### INSTRUCTIONS FOR THE TASK
Repeat the records below exactly.

· · · · ·

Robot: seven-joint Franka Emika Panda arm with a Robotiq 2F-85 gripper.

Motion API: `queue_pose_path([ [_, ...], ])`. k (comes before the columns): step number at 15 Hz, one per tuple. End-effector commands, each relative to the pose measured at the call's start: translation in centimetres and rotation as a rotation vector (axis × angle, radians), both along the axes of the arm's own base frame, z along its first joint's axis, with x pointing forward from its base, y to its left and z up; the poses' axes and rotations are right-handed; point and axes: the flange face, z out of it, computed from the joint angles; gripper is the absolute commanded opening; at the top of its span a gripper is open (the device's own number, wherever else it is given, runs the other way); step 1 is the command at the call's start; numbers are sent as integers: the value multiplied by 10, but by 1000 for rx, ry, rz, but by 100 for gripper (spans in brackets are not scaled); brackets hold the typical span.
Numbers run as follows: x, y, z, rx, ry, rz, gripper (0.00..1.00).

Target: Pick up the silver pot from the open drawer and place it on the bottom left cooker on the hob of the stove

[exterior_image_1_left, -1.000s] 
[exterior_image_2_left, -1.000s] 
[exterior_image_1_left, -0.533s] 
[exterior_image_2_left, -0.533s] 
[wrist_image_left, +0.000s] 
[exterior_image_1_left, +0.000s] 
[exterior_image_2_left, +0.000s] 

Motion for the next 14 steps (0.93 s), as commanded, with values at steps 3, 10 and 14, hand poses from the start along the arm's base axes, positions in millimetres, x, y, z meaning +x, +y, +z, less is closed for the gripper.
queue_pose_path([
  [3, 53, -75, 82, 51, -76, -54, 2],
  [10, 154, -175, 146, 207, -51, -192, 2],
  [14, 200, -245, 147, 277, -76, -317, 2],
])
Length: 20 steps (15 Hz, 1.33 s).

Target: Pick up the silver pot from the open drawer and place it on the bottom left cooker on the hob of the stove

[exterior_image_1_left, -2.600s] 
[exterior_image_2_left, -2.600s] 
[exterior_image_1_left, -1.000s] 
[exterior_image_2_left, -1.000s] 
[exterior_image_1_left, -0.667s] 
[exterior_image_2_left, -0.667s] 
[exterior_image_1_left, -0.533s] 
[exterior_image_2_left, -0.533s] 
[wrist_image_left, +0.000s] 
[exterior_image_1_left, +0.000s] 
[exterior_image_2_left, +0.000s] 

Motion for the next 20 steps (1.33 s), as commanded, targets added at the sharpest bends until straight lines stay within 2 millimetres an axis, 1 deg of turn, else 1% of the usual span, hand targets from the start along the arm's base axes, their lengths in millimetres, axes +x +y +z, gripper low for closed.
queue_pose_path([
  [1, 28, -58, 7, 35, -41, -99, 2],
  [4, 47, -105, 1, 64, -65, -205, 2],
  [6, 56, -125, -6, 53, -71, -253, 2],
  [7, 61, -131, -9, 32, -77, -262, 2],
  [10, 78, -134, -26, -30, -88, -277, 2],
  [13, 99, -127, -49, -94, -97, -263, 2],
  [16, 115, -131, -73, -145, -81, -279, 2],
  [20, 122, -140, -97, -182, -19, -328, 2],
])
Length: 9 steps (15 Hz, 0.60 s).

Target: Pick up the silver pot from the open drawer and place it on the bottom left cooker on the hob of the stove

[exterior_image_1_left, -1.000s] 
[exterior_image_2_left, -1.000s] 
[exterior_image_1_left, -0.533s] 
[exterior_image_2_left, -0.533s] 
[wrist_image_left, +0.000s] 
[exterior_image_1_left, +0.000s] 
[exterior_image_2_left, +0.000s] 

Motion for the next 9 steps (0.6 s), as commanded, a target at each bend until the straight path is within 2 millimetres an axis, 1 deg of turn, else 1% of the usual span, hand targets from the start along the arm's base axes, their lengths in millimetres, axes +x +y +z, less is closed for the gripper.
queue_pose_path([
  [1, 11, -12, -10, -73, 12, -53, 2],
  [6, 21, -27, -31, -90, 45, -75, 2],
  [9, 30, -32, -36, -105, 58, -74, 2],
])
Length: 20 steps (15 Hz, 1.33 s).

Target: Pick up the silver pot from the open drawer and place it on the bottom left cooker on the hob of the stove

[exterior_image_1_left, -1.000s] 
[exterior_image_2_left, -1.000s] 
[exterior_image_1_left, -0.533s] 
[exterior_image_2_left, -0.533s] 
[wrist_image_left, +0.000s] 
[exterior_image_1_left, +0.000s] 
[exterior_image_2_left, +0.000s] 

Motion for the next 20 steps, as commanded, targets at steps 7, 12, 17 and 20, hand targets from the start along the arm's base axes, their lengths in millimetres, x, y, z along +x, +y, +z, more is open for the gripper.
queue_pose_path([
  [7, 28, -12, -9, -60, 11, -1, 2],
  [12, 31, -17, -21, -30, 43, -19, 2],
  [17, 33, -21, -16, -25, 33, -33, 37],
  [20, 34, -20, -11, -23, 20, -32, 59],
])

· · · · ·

### ANSWER BOX
Robot: seven-joint Franka Emika Panda arm with a Robotiq 2F-85 gripper.

Motion API: `queue_pose_path([ [_, ...], ])`. k (comes before the columns): step number at 15 Hz, one per tuple. End-effector commands, each relative to the pose measured at the call's start: translation in centimetres and rotation as a rotation vector (axis × angle, radians), both along the axes of the arm's own base frame, z along its first joint's axis, with x pointing forward from its base, y to its left and z up; the poses' axes and rotations are right-handed; point and axes: the flange face, z out of it, computed from the joint angles; gripper is the absolute commanded opening; at the top of its span a gripper is open (the device's own number, wherever else it is given, runs the other way); step 1 is the command at the call's start; numbers are sent as integers: the value multiplied by 10, but by 1000 for rx, ry, rz, but by 100 for gripper (spans in brackets are not scaled); brackets hold the typical span.
Numbers run as follows: x, y, z, rx, ry, rz, gripper (0.00..1.00).

Target: Pick up the silver pot from the open drawer and place it on the bottom left cooker on the hob of the stove

[exterior_image_1_left, -1.000s] 
[exterior_image_2_left, -1.000s] 
[exterior_image_1_left, -0.533s] 
[exterior_image_2_left, -0.533s] 
[wrist_image_left, +0.000s] 
[exterior_image_1_left, +0.000s] 
[exterior_image_2_left, +0.000s] 

Motion for the next 14 steps (0.93 s), as commanded, with values at steps 3, 10 and 14, hand poses from the start along the arm's base axes, positions in millimetres, x, y, z meaning +x, +y, +z, less is closed for the gripper.
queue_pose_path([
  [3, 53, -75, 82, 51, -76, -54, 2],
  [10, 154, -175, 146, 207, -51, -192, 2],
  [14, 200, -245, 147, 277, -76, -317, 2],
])
Length: 20 steps (15 Hz, 1.33 s).

Target: Pick up the silver pot from the open drawer and place it on the bottom left cooker on the hob of the stove

[exterior_image_1_left, -2.600s] 
[exterior_image_2_left, -2.600s] 
[exterior_image_1_left, -1.000s] 
[exterior_image_2_left, -1.000s] 
[exterior_image_1_left, -0.667s] 
[exterior_image_2_left, -0.667s] 
[exterior_image_1_left, -0.533s] 
[exterior_image_2_left, -0.533s] 
[wrist_image_left, +0.000s] 
[exterior_image_1_left, +0.000s] 
[exterior_image_2_left, +0.000s] 

Motion for the next 20 steps (1.33 s), as commanded, targets added at the sharpest bends until straight lines stay within 2 millimetres an axis, 1 deg of turn, else 1% of the usual span, hand targets from the start along the arm's base axes, their lengths in millimetres, axes +x +y +z, gripper low for closed.
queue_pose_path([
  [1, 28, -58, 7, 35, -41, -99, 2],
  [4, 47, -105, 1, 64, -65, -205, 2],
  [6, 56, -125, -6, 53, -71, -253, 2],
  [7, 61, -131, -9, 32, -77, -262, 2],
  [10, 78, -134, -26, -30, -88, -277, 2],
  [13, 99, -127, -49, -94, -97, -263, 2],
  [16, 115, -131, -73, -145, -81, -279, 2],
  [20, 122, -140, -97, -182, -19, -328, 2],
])
Length: 9 steps (15 Hz, 0.60 s).

Target: Pick up the silver pot from the open drawer and place it on the bottom left cooker on the hob of the stove

[exterior_image_1_left, -1.000s] 
[exterior_image_2_left, -1.000s] 
[exterior_image_1_left, -0.533s] 
[exterior_image_2_left, -0.533s] 
[wrist_image_left, +0.000s] 
[exterior_image_1_left, +0.000s] 
[exterior_image_2_left, +0.000s] 

Motion for the next 9 steps (0.6 s), as commanded, a target at each bend until the straight path is within 2 millimetres an axis, 1 deg of turn, else 1% of the usual span, hand targets from the start along the arm's base axes, their lengths in millimetres, axes +x +y +z, less is closed for the gripper.
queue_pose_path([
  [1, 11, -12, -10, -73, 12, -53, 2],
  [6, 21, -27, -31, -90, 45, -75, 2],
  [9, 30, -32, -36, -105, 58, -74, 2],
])
Length: 20 steps (15 Hz, 1.33 s).

Target: Pick up the silver pot from the open drawer and place it on the bottom left cooker on the hob of the stove

[exterior_image_1_left, -1.000s] 
[exterior_image_2_left, -1.000s] 
[exterior_image_1_left, -0.533s] 
[exterior_image_2_left, -0.533s] 
[wrist_image_left, +0.000s] 
[exterior_image_1_left, +0.000s] 
[exterior_image_2_left, +0.000s] 

Motion for the next 20 steps, as commanded, targets at steps 7, 12, 17 and 20, hand targets from the start along the arm's base axes, their lengths in millimetres, x, y, z along +x, +y, +z, more is open for the gripper.
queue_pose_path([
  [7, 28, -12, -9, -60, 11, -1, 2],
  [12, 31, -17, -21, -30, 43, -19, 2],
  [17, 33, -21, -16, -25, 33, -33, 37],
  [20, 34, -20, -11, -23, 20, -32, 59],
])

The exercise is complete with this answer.